I’m pretty solid on where I stand with these issues, and know how that informs my vote. However, it gives me serious pause when I see some asserting that only a wholesale buy-in with left-leaning policies will save our hunting and fishing. Myopic views that ignore the fact that though the threats are different, they are still threats are not helpful.

It would be much more effective to acknowledge threats and weigh them against the competing threats from the opposite end of the spectrum. 

This amendment is at worst an added layer of protection for hunting and fishing in Utah as management tools in perpetuity. Maybe it’s unnecessary now, but I’m ok with it. I haven’t seen anyone here saying this is the only thing we need to do and our hunting and fishing will be incredible forever.

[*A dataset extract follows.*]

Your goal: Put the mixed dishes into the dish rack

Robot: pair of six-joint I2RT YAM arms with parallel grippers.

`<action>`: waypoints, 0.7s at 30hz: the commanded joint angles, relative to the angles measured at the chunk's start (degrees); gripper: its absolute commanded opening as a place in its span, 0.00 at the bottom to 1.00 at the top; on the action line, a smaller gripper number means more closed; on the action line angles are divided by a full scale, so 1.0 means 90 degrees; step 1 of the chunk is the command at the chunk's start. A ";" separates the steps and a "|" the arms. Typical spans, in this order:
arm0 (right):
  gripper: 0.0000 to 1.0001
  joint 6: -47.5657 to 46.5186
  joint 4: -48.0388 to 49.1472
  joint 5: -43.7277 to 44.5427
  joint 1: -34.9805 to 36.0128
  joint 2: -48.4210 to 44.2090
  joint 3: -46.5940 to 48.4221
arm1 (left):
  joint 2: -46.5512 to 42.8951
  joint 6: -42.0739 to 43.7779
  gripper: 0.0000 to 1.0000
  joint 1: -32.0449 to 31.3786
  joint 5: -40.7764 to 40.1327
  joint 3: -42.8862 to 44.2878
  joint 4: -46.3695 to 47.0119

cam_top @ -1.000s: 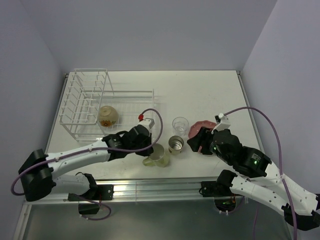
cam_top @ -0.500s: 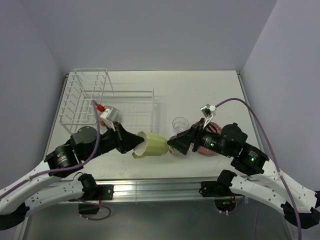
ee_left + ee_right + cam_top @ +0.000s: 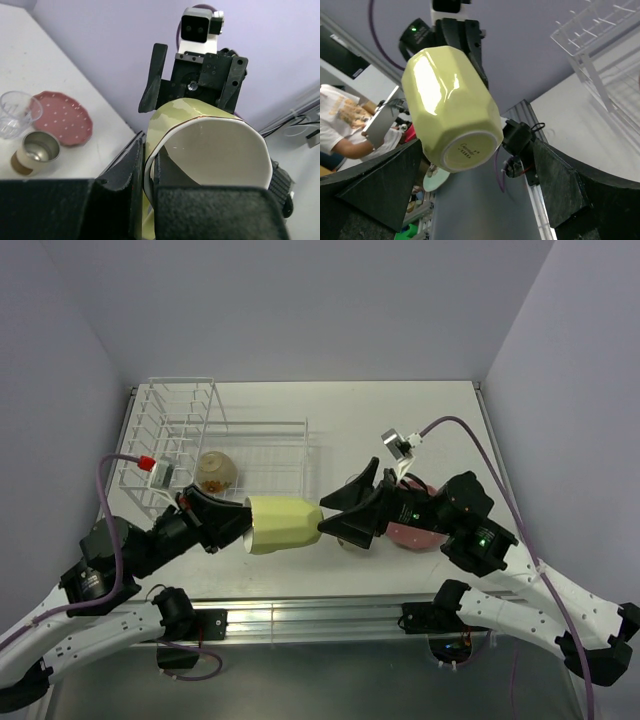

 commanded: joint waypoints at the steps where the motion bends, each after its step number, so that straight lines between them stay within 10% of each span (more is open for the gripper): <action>1: 1.00 0.0243 0.1167 -0.0585 0.0017 0.0026 0.0094 | -0.0205 -0.0468 0.00 -0.0011 0.0065 -0.0118 0.1645; 21: 1.00 0.0468 0.2506 -0.0889 0.0144 0.0787 0.0269 | -0.0576 -0.1075 0.00 -0.0011 -0.0297 -0.0744 0.2897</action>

We still need to be diligent in the public lands and waters fight. Speak up against policies and proposals that would further limit opportunity or degrade habitat. We should each vote with these things in mind.


Sent from my iPhone using Tapatalk


----------



## Vanilla

Kwalk3 -- BINGO!

Very well stated.


----------



## paddler

I have no problem with the amendment except as I stated above. I believe it's superfluous, however.

I guess V won't ever answer the questions I posed above. HDE either. Typical, juke and jive, deflect, deny, distract. Cool. I think I can guess the answers anyway.


----------



## backcountry

I've been talking with friends and I'm less certain this will pass than I was a week ago. Lots of speculation about ulterior motives. I try to point people back to the actual legal language but they claim it doesn't pass the smell test. Specifically, the "preferred" language is making parts of my extended community squirm even though I explain to them "preferred" isn't the same in legalese as "must". 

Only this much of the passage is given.